Best part is I totaly had to get into my dads car like I didn't have my pants off two minutes ago.
The professor just announced to the class that I talked to him in the bar on my birthday.
she's like bobby knight all she does is scream and point
sorry i was making out with matt didn't mean for it to sound like that. there was no tone
there should be a new saying, don't text and tongue
Restaurants Roasting People Who Gave Them Negative Yelp Reviews (25 Pics)
Just used your umbrella as a puke sheild. Thanks man.
There's a difference between southern and inbred. She just doesn't know that yet.
A 300 lb dude in a sundress yelling bible verses while wearing a raggedy anne wig is just as funny as I thought it would be. Thank you san francisco.
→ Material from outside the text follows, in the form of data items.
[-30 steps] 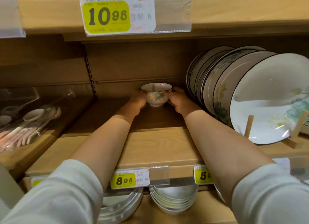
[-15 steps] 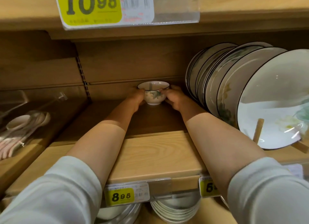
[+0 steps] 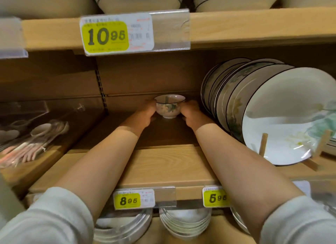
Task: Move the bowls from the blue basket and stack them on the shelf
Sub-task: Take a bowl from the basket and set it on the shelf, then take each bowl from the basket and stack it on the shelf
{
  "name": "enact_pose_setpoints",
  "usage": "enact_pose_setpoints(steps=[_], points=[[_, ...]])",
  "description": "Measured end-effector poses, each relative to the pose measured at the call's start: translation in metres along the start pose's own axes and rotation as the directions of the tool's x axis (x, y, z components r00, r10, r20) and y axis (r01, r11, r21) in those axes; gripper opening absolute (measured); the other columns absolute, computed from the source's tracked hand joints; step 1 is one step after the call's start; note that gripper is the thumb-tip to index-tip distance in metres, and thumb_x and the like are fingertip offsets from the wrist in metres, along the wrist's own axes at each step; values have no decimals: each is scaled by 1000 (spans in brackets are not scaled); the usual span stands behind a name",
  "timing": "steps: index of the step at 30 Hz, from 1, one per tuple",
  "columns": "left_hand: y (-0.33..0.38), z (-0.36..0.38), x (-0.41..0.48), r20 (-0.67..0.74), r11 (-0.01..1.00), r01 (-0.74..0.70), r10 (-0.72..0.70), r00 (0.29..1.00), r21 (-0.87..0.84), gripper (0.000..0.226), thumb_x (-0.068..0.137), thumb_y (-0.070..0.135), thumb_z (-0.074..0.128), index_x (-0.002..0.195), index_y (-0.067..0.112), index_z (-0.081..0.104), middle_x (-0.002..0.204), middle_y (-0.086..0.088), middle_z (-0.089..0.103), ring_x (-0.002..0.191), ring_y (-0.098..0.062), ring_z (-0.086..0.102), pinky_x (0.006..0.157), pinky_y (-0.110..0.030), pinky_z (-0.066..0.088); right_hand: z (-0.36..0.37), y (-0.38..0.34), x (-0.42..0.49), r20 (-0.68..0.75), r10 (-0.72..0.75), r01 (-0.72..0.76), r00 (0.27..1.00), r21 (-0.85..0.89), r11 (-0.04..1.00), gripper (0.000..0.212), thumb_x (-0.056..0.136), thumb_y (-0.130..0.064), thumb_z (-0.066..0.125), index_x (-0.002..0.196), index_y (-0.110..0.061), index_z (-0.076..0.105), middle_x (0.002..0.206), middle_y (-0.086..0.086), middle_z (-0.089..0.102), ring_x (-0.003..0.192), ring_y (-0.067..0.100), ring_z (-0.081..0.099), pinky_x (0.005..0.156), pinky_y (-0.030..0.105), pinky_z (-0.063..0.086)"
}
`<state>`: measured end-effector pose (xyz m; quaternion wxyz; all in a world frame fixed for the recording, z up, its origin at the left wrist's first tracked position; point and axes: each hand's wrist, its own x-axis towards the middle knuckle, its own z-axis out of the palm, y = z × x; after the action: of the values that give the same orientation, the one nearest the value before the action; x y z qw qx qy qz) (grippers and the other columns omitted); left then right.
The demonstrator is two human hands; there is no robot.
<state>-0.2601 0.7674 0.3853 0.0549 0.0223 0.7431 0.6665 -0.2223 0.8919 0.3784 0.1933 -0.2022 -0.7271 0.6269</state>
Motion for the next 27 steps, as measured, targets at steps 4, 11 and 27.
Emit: enact_pose_setpoints(steps=[4,11,27], points=[[6,-11,-41,-111,1000,-16,13,994,-25,17,102,25,43,112,18,55,114,-5,51,102,-21,50,89,-35,54,-8,-10,-32,-8,-44,44,999,-15,999,24,101,-19,43,110,-4,60,105,13,58,92,26,59,78,31,49],[-5,-45,-153,-178,969,-129,92,980,-211,38,103,21,41,138,8,46,131,-10,59,119,-25,58,87,-38,55,-40,-8,-114,106,-5,-31,994,339,940,35,95,-17,55,129,-13,51,113,7,61,101,24,60,98,37,49],[-118,-214,-429,-436,911,-237,72,897,-337,21,98,20,46,100,12,66,90,-7,77,82,-18,73,72,-28,59,25,57,-357,568,-146,-118,810,402,908,19,97,-6,52,93,-13,69,88,-1,76,92,14,72,82,28,55]])
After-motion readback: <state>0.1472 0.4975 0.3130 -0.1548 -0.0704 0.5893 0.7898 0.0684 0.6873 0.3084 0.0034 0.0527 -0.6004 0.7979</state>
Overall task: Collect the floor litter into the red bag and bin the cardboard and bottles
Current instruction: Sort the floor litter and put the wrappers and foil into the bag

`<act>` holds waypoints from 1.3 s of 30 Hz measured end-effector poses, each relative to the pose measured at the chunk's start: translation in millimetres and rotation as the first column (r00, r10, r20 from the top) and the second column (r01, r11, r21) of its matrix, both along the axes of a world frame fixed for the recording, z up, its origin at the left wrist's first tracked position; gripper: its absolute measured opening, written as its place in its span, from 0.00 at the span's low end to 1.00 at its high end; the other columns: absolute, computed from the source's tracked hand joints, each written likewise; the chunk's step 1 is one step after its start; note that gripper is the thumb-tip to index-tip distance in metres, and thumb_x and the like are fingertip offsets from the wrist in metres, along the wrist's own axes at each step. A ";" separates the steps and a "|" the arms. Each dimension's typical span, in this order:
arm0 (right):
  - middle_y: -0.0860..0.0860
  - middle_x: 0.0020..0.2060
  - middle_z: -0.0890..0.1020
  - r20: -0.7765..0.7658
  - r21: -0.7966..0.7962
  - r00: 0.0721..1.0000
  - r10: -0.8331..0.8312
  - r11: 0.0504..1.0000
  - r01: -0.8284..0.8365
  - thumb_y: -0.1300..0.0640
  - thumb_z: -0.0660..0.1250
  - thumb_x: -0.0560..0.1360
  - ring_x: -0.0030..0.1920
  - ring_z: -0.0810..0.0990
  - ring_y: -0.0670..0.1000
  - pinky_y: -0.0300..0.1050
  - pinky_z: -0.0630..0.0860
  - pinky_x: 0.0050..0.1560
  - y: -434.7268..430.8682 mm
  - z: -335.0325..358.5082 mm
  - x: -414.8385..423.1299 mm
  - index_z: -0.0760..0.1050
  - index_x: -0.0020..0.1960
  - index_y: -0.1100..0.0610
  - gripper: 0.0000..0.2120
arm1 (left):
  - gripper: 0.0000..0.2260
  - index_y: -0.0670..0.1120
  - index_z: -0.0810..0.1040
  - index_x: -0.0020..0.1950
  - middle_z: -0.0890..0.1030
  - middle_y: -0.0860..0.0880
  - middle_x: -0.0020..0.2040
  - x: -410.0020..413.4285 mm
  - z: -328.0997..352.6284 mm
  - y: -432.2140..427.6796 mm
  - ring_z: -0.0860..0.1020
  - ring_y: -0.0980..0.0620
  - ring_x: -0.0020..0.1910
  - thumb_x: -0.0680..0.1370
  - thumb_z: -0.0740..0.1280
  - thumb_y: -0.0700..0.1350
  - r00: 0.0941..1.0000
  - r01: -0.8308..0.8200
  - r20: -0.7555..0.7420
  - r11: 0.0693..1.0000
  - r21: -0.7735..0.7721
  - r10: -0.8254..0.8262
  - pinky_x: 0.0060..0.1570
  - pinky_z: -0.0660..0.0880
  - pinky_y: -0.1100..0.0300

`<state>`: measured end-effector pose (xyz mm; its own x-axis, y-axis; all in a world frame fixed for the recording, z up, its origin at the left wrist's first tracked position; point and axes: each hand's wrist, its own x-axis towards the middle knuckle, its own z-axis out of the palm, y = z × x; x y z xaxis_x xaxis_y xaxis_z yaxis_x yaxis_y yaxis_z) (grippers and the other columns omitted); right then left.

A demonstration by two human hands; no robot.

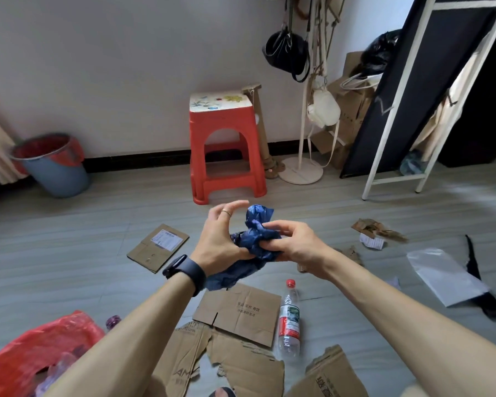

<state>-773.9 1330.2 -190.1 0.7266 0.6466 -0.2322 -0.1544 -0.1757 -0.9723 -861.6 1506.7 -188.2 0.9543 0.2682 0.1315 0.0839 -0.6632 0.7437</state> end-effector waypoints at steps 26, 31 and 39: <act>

considering I showed up there after a xanax, 2 bottles of champagne and some coke, no shirt and someone else s husband... I'm sure you can figure that one out.
I'm too afraid that I'm 1. Banned or 2. Gonna be noticed by the lady bouncer I punched.
Woman Posts Harassing DMs From Creep Online, Now He’s Upset Because People Told His Mom
About to trim my pubes so if you decide to walk in, viewer discretion is advised.
I don't believe u have enough text space to describe the dimensions of his penis.
So please don't worry, but I need some help getting blood out of my drywall so I can get my security deposit back. I would not ask if the need was not great.
I'll accept that I'm a woo girl. Just not the drunk cowboy hat wearing bar mongering twat bag type
It's really life affirming to be at a wedding thinking wow I took your husbands virginity
OMFG I JUST SEARCHED DILDO ON THE WORK SHARED AMAZON ACCOUNT!!!!!